(Assigned task) Take the listing below and print exactly the lines starting at the line containing "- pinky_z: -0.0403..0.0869" and ending at the line containing "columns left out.", both ends included, and no others.

[Start of section]

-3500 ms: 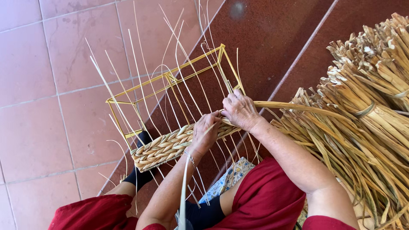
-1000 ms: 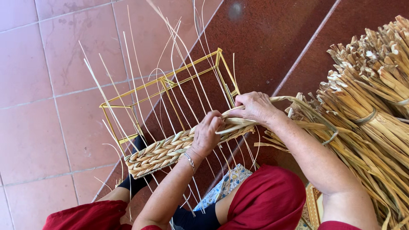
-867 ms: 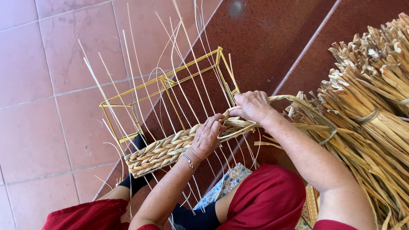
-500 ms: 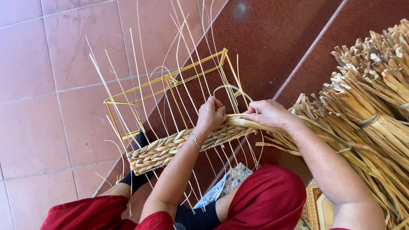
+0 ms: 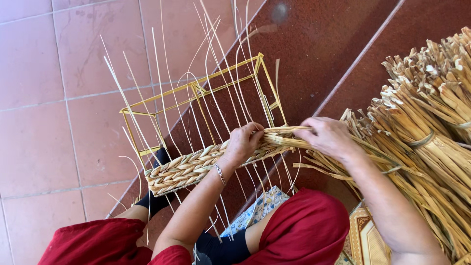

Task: The person weaves dried palm leaves into a rectangular basket frame, interlacing strands by hand to build up the sides. The person repeatedly pulls new strands through the existing weave and tightens them to maintain tension.

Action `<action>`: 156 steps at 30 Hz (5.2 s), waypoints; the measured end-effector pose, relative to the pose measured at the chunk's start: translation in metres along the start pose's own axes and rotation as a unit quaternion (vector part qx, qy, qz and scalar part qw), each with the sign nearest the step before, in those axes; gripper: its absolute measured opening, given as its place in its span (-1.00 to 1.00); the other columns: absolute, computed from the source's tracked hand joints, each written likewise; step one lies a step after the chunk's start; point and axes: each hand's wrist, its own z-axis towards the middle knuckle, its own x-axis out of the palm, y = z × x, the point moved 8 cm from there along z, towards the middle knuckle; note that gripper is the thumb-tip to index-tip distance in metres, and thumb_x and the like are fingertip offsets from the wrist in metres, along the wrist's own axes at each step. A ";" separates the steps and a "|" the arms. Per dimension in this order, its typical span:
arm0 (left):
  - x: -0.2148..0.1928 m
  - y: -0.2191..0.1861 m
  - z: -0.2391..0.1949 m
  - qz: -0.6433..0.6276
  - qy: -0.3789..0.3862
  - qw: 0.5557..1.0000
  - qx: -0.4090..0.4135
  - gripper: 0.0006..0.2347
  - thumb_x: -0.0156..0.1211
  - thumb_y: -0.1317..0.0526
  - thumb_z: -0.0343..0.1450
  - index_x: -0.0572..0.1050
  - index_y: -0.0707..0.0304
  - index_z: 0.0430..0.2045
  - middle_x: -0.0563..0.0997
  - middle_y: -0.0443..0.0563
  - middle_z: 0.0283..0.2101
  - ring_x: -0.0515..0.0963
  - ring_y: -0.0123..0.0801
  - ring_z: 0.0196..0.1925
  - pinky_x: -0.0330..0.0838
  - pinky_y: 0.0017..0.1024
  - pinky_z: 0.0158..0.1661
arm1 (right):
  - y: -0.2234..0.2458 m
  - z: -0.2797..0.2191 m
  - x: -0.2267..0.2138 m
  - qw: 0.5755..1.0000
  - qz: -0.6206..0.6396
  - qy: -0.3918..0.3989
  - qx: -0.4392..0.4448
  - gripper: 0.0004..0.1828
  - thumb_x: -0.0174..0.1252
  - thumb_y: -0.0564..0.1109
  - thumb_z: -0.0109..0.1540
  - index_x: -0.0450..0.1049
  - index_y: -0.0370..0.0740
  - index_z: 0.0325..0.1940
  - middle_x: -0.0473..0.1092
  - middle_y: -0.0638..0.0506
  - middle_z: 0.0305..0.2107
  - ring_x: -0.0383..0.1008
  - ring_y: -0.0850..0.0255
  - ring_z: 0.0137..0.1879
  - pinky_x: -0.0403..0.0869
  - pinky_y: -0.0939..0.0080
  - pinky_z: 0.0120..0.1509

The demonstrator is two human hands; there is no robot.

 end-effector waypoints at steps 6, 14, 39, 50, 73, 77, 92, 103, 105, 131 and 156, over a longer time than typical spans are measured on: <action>0.003 0.006 0.001 0.096 -0.030 0.995 0.020 -0.90 0.18 0.28 0.49 0.54 0.37 -0.29 0.69 0.22 -0.38 0.71 -0.18 -0.37 0.61 -0.28 -0.28 | 0.040 0.045 0.023 0.990 -0.107 -0.069 -0.059 -0.51 0.31 0.31 0.12 0.47 -0.15 -0.39 0.50 -0.02 -0.50 0.54 0.15 -0.34 0.54 0.08 -0.22; 0.003 0.018 0.026 0.051 -0.095 0.994 -0.018 -0.80 0.26 0.29 0.40 0.50 0.40 -0.16 0.71 0.13 -0.37 0.67 -0.33 -0.45 0.57 -0.38 -0.36 | 0.011 0.009 0.051 0.991 0.101 0.057 0.070 -0.62 0.22 0.23 0.24 0.49 -0.13 -0.31 0.46 0.06 -0.56 0.47 0.23 -0.45 0.54 0.07 -0.30; 0.017 -0.005 0.008 -0.117 0.155 0.980 -0.055 -0.64 0.24 0.25 0.35 0.50 0.16 0.07 0.65 -0.05 -0.30 0.54 -0.51 -0.39 0.53 -0.45 -0.26 | 0.121 -0.009 -0.049 0.783 -0.335 -0.374 -0.367 -0.94 0.34 -0.17 0.23 0.61 -0.09 -0.22 0.60 0.10 -0.06 0.43 0.29 -0.19 0.38 0.43 -0.32; 0.021 -0.011 0.023 0.084 0.137 0.978 -0.134 -0.60 0.10 -0.11 0.51 0.57 0.31 -0.17 0.61 0.15 -0.35 0.50 -0.42 -0.40 0.39 -0.41 -0.31 | -0.011 0.061 -0.058 0.962 -0.132 0.155 0.183 -0.42 0.46 0.46 -0.04 0.63 -0.07 -0.42 0.56 -0.02 -0.34 0.51 0.12 -0.13 0.43 -0.07 0.13; 0.020 -0.013 -0.001 0.126 -0.072 0.975 0.169 -0.52 0.42 0.26 0.28 0.33 0.33 0.04 0.58 0.26 -0.09 0.59 -0.01 0.02 0.48 -0.14 0.10 | 0.092 0.016 0.010 0.947 0.090 -0.142 -0.275 -0.66 0.37 -0.12 0.13 0.52 -0.23 -0.04 0.55 -0.08 -0.25 0.55 0.14 -0.09 0.58 0.13 -0.04; 0.016 -0.009 -0.001 0.096 -0.059 0.983 0.145 -0.56 0.34 0.33 0.31 0.38 0.30 0.08 0.61 0.20 -0.13 0.61 -0.04 -0.03 0.49 -0.17 0.05 | 0.080 0.019 0.001 0.957 0.164 -0.141 -0.194 -0.87 0.29 -0.15 0.29 0.51 -0.14 -0.10 0.58 0.03 -0.22 0.62 0.28 -0.10 0.63 0.23 -0.03; 0.017 -0.018 -0.006 0.127 -0.071 0.976 0.163 -0.56 0.33 0.31 0.31 0.40 0.36 0.09 0.62 0.23 -0.07 0.58 -0.02 0.02 0.47 -0.15 0.09 | 0.074 0.009 0.001 0.953 0.152 -0.197 -0.175 -0.92 0.20 -0.20 0.31 0.44 -0.25 -0.17 0.55 -0.06 -0.36 0.62 0.13 -0.20 0.58 0.15 -0.15; 0.013 0.012 0.022 -0.101 -0.029 0.994 -0.040 -0.88 0.30 0.29 0.37 0.51 0.28 -0.30 0.70 0.00 -0.30 0.71 -0.47 -0.32 0.69 -0.56 -0.27 | 0.055 -0.005 0.017 0.951 0.206 -0.176 -0.150 -0.94 0.09 -0.19 0.36 0.44 -0.23 -0.14 0.58 -0.04 -0.38 0.67 0.18 -0.25 0.63 0.22 -0.25; 0.018 0.011 0.023 -0.047 -0.056 0.997 -0.024 -0.95 0.27 0.30 0.40 0.55 0.28 -0.38 0.70 0.02 -0.33 0.71 -0.42 -0.33 0.67 -0.52 -0.27 | 0.057 -0.004 0.020 0.954 0.197 -0.168 -0.150 -0.94 0.11 -0.18 0.35 0.46 -0.21 -0.15 0.58 -0.03 -0.40 0.67 0.19 -0.26 0.65 0.25 -0.23; 0.017 -0.015 0.001 0.070 -0.064 0.986 0.138 -0.92 0.34 0.30 0.34 0.57 0.22 -0.38 0.56 0.21 0.17 0.63 -0.03 0.08 0.56 -0.20 0.03 | 0.034 0.041 0.014 0.998 -0.057 -0.020 -0.033 -0.51 0.39 0.38 0.04 0.49 -0.02 -0.38 0.46 0.10 -0.45 0.45 0.19 -0.22 0.21 0.02 0.02; 0.022 -0.011 0.039 0.177 -0.082 0.978 -0.074 -0.42 0.36 0.22 0.36 0.17 0.42 0.20 0.56 0.30 -0.27 0.62 -0.07 -0.34 0.57 -0.24 -0.32 | 0.040 -0.010 0.003 0.950 -0.114 -0.222 -0.186 -0.80 0.33 0.02 0.21 0.59 -0.11 -0.19 0.49 0.07 -0.28 0.40 0.18 -0.10 0.40 0.12 -0.02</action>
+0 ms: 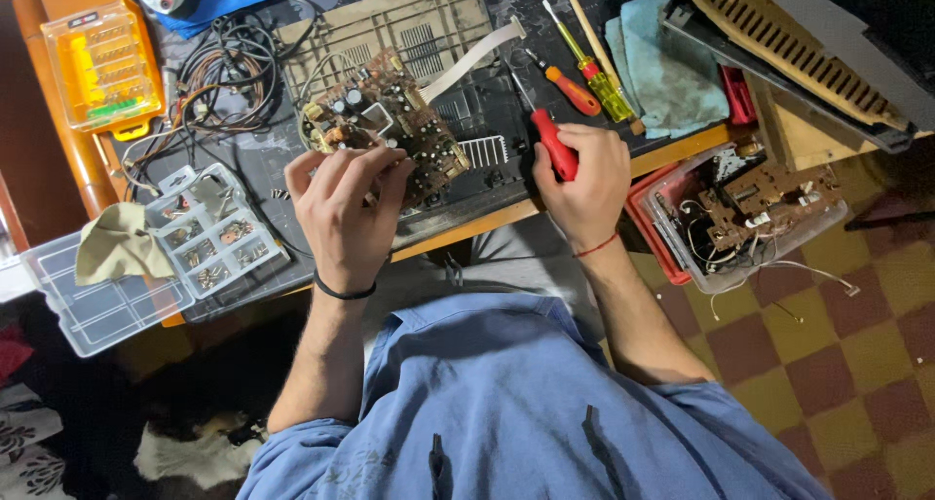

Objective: The person uses a screwdriver to remove screws from a metal heatsink on a circuit board, detaches the heatsink, and then manipulates wires and connectors on the board within an electronic housing.

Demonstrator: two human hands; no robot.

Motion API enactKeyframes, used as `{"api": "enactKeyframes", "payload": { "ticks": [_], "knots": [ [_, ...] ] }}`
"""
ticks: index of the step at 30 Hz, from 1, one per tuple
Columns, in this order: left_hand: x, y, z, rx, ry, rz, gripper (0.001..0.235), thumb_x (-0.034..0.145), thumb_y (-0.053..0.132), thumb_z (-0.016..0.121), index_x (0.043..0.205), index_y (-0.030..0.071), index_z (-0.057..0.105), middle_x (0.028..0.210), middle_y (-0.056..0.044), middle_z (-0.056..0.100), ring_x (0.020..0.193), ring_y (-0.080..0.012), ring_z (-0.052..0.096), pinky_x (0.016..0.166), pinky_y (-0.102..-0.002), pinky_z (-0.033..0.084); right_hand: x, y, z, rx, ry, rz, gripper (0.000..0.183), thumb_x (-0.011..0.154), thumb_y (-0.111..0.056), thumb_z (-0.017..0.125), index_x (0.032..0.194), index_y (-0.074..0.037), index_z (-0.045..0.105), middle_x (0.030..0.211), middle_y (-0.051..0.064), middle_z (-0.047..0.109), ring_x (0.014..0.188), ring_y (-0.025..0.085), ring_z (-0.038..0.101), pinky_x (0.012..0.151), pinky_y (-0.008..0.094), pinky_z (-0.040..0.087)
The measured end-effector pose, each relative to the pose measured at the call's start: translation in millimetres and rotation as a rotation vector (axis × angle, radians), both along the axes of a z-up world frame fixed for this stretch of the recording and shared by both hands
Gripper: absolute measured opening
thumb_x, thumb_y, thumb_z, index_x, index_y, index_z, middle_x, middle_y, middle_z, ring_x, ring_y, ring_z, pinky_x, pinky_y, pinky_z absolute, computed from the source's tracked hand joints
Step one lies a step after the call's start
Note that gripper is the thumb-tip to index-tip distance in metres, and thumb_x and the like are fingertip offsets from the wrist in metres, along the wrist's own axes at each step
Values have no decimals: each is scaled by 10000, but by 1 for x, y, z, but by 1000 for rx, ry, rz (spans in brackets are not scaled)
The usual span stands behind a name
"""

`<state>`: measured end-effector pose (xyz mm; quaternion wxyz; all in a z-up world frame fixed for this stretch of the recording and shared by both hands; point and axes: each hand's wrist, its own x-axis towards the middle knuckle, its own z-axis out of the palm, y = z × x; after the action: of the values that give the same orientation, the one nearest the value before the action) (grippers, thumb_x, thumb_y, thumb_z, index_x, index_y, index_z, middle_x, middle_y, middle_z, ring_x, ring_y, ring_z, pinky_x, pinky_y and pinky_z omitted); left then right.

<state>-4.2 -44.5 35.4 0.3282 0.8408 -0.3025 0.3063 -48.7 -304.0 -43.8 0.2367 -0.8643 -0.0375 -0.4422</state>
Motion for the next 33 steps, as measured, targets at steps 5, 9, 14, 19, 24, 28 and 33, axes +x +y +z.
{"api": "enactKeyframes", "payload": {
  "ticks": [5,9,14,19,24,28,33],
  "knots": [
    [-2,2,4,43,-21,31,108,945,147,854,1001,141,762,808,-7,704,734,-212,688,943,-358,436,2,-5,-4,-30,133,1,225,930,-152,822,1013,-55,636,956,95,698,845,336,650,738,425,458],
    [-3,-1,9,86,-55,34,100,939,146,850,989,146,764,801,-12,698,713,-220,689,943,-372,447,-1,-4,6,-17,235,28,171,979,-169,763,1063,-64,657,964,112,692,874,334,629,768,410,430],
    [-2,-6,11,112,-78,17,117,925,145,862,994,140,768,807,-31,675,742,-238,675,939,-405,440,-1,-6,11,20,249,48,123,981,-150,752,1075,-95,694,976,91,701,883,324,638,790,419,446],
    [0,-5,4,119,-109,15,127,923,149,867,1015,157,780,848,-23,682,809,-237,686,947,-421,447,4,-23,6,126,185,96,62,972,-65,730,1031,-86,725,946,94,720,830,310,680,779,429,521],
    [0,-8,2,109,-153,-95,189,856,87,893,1011,145,801,966,-65,723,943,-270,698,988,-455,468,6,-43,18,138,177,72,93,1000,9,724,1070,-51,739,955,145,701,865,373,700,786,443,557],
    [-7,-19,13,98,-176,-157,166,873,117,895,1000,145,790,1001,-60,743,995,-270,720,997,-443,490,6,-43,26,149,199,131,98,1003,15,724,1087,-34,736,952,174,694,890,416,697,803,486,557],
    [-22,-44,29,129,-112,-221,75,929,185,805,1000,172,787,998,2,767,930,-206,728,963,-393,514,5,-46,22,37,253,148,92,977,-51,787,1051,-107,779,936,76,717,897,316,721,828,411,584]
  ]
}}
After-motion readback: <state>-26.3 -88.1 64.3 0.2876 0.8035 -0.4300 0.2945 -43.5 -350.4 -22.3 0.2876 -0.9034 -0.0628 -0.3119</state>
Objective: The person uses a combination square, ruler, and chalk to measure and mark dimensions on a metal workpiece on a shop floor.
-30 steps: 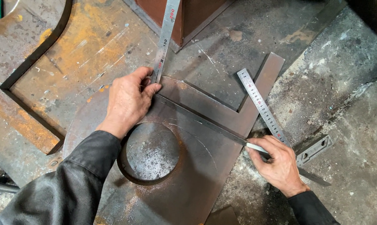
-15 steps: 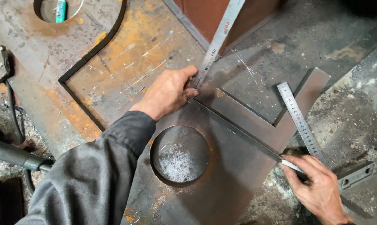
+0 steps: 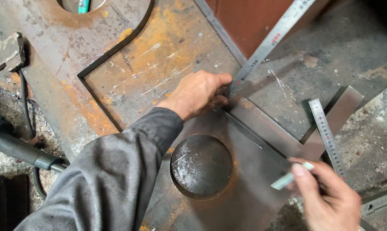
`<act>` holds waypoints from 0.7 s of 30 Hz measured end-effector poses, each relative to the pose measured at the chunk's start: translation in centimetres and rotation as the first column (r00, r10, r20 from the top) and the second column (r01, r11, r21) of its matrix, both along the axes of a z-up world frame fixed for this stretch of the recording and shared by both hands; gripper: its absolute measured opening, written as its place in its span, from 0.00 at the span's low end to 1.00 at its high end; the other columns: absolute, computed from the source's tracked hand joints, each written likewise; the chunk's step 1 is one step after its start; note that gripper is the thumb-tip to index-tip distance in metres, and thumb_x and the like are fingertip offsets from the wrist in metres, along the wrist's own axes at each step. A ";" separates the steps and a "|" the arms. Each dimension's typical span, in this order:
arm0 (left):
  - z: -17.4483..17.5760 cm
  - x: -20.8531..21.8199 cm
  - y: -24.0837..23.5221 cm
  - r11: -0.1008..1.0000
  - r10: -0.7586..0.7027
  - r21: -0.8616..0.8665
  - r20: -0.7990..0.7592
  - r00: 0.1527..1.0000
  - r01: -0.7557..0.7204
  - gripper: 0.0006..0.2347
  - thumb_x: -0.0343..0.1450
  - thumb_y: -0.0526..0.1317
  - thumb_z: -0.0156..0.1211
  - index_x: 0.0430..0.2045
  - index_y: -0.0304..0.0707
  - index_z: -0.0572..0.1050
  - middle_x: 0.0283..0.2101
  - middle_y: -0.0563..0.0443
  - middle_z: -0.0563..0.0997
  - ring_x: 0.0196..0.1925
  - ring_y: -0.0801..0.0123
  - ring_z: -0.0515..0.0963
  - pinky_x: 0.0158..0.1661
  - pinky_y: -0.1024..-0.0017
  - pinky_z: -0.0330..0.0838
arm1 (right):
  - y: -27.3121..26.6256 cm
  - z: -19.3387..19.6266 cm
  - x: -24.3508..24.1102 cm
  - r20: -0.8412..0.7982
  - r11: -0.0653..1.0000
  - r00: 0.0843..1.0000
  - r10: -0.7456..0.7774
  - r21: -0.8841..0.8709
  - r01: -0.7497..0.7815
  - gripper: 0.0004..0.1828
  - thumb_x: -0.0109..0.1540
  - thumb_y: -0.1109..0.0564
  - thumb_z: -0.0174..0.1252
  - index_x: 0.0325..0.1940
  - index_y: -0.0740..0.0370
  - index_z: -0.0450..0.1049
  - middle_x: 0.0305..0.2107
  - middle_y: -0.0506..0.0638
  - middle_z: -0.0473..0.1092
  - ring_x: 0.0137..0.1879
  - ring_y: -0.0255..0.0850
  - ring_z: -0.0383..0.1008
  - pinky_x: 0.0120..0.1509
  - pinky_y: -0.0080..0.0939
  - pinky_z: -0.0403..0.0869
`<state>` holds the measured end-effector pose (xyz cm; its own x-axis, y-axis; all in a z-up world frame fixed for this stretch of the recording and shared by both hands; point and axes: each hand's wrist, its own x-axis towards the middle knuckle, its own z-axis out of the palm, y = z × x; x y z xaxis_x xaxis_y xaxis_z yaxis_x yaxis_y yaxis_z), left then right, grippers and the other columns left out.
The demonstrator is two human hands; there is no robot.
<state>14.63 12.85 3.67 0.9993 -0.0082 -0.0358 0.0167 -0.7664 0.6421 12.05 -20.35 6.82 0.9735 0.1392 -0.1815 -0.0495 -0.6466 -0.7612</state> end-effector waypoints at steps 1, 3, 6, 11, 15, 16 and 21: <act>0.0 0.1 0.1 1.000 -0.013 0.004 0.005 1.000 0.013 0.12 0.65 0.41 0.70 0.38 0.43 0.74 0.33 0.45 0.84 0.42 0.45 0.82 0.38 0.51 0.74 | 1.3 -0.3 0.1 -0.092 0.984 0.995 0.030 0.177 -0.014 0.11 0.66 0.60 0.58 0.50 0.67 0.79 0.34 0.56 0.79 0.34 0.37 0.79 0.34 0.33 0.77; -0.1 0.4 0.4 1.000 -0.026 0.004 0.013 1.000 0.026 0.12 0.66 0.42 0.71 0.37 0.43 0.74 0.33 0.46 0.84 0.42 0.45 0.82 0.37 0.51 0.73 | 3.8 -0.7 0.2 -0.174 0.939 0.982 0.077 0.345 -0.012 0.12 0.66 0.60 0.56 0.50 0.68 0.78 0.33 0.55 0.80 0.32 0.37 0.78 0.31 0.33 0.75; -0.1 0.7 0.8 0.999 -0.046 -0.005 0.004 0.999 0.046 0.11 0.66 0.42 0.70 0.37 0.47 0.75 0.32 0.48 0.84 0.41 0.47 0.82 0.36 0.50 0.73 | 7.1 -0.9 0.2 -0.173 0.952 0.979 0.111 0.301 -0.055 0.12 0.63 0.63 0.59 0.50 0.70 0.78 0.28 0.54 0.80 0.32 0.38 0.81 0.35 0.35 0.81; -0.2 0.9 1.3 0.997 -0.071 -0.032 -0.098 0.993 0.068 0.09 0.67 0.43 0.66 0.38 0.50 0.76 0.29 0.50 0.84 0.38 0.53 0.84 0.37 0.52 0.73 | 10.9 -1.4 0.9 -0.093 0.936 0.988 0.127 0.340 -0.088 0.08 0.64 0.62 0.60 0.44 0.70 0.73 0.26 0.53 0.78 0.27 0.36 0.79 0.28 0.34 0.78; -0.8 0.9 1.5 0.997 -0.066 -0.038 -0.008 0.998 0.065 0.11 0.65 0.45 0.68 0.39 0.49 0.76 0.30 0.49 0.84 0.40 0.50 0.84 0.37 0.51 0.73 | 13.7 -1.3 0.2 -0.019 0.952 0.987 0.161 0.268 -0.150 0.07 0.62 0.64 0.62 0.41 0.69 0.71 0.27 0.53 0.77 0.31 0.34 0.81 0.33 0.31 0.81; -0.8 0.9 1.4 0.997 -0.070 -0.031 0.001 0.998 0.070 0.12 0.65 0.46 0.68 0.38 0.49 0.76 0.30 0.49 0.84 0.41 0.50 0.83 0.38 0.50 0.73 | 14.2 -1.3 0.0 0.037 0.960 0.983 0.182 0.208 -0.185 0.07 0.62 0.64 0.63 0.41 0.69 0.71 0.28 0.53 0.77 0.33 0.34 0.82 0.34 0.30 0.81; -1.5 0.8 1.5 0.997 -0.059 -0.055 0.025 0.998 0.060 0.14 0.63 0.46 0.69 0.41 0.52 0.77 0.33 0.49 0.85 0.43 0.51 0.84 0.39 0.51 0.73 | 16.2 -1.9 0.0 0.165 0.958 0.947 0.277 0.029 -0.285 0.08 0.63 0.65 0.65 0.39 0.71 0.71 0.29 0.54 0.79 0.34 0.35 0.83 0.33 0.31 0.79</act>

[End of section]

(Task solution)
  - pinky_z: -0.0403..0.0869
`<state>` holds the measured end-effector pose (xyz cm; its own x-axis, y-axis; all in a z-up world frame fixed for this stretch of the recording and shared by both hands; point and axes: each hand's wrist, its own x-axis towards the middle knuckle, its own z-axis out of the palm, y = z × x; x y z xaxis_x xaxis_y xaxis_z yaxis_x yaxis_y yaxis_z), left then right, grippers and the other columns left out.

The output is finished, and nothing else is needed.